Friday Two Cents: Acting Like A Kid



This week I was part of a great experience at school. The after school program had arranged that the kindergarten students would invite their fathers for a Father’s Day Soccer game. There are two classrooms and the students and fathers would play each other in a friendly soccer game.  

For my part I just set up the field and just helped run the game. We began with a coin toss as any game but because we would be playing three-ball soccer we would have a coin toss for each ball. After blew the whistle and the game began that is where the true competition began.

Dads Playing with their Kids.


If you think the students were the competitive ones you would be mistaken. The fathers truly took the spirit of the game to heart. Yes the students played and kicked the ball but the fathers were right beside them and they were playing to win. Thank goodness no one got hurt but there were a few close calls and some gentle reminders that to the fathers.

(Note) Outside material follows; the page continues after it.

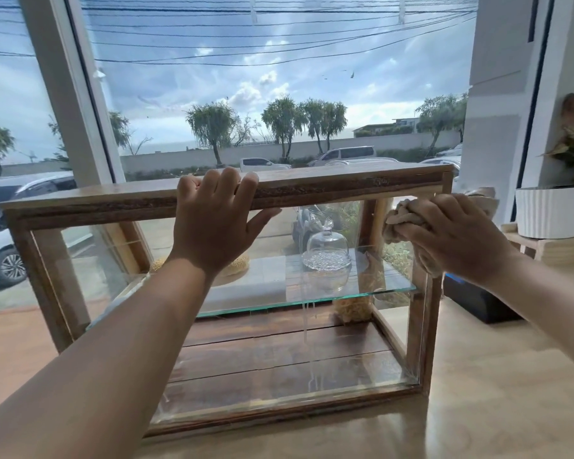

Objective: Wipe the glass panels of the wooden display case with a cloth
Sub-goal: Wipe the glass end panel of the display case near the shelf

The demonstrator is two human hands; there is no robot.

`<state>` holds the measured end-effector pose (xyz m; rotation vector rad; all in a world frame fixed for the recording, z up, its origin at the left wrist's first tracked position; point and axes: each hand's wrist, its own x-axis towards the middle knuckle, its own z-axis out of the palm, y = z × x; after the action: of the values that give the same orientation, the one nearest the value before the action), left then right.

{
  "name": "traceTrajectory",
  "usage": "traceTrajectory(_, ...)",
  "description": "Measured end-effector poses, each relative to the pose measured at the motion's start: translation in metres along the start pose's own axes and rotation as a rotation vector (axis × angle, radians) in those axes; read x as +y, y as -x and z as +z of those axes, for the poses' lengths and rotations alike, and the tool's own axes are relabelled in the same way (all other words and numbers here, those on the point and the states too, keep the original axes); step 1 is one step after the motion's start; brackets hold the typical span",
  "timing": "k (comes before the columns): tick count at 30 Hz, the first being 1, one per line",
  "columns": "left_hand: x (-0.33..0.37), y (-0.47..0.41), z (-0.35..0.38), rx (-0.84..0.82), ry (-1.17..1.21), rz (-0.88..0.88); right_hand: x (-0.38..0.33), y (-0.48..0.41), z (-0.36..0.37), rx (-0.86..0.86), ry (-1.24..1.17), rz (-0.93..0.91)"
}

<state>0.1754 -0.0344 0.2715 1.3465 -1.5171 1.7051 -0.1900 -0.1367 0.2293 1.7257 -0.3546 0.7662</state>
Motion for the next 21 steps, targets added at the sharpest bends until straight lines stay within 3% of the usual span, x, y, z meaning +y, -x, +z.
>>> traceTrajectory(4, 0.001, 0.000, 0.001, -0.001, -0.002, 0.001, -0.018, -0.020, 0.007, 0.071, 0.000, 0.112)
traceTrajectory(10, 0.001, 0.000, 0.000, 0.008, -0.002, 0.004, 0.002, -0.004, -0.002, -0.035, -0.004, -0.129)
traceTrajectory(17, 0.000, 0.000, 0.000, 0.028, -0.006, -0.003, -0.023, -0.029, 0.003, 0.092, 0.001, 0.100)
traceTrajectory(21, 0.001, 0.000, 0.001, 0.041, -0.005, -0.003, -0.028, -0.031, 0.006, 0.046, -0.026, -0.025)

Dad playing with their child.

 After 30 minutes of play, the game was tied 22 – 22. Therefore we had a shoot out to determine who would win. But after 7 kickers for each side it was still tied and in true teacher fashion the game was called a draw. But I think that in the end everyone was a winner.

Yet helping with the game and watching all the participants I think that no matter how old you are you still have that inner child calling you to just play and compete. Those fathers knew it was just a friendly game but many truly played their hearts out. Sometimes I do the same thing with the students and on many occasions I have been told to stop acting like a kid. Yet looking at the students faces during and after that soccer game I could tell that they enjoyed playing with their dads, perhaps because they really tried to win.  I know because I see the same look on all the students whom I play against and with. If I do not try my best, they can tell and their enjoyment and attention is limited, but when I try, even if they lose you can see that sparkle in their eyes that they really enjoyed playing. And in the process they have learned something. Not just to play a game or an activity but teamwork, sportsmanship and integrity.


So I guess acting like a kid is the best way to help a student enjoy an activity but more importantly teach them.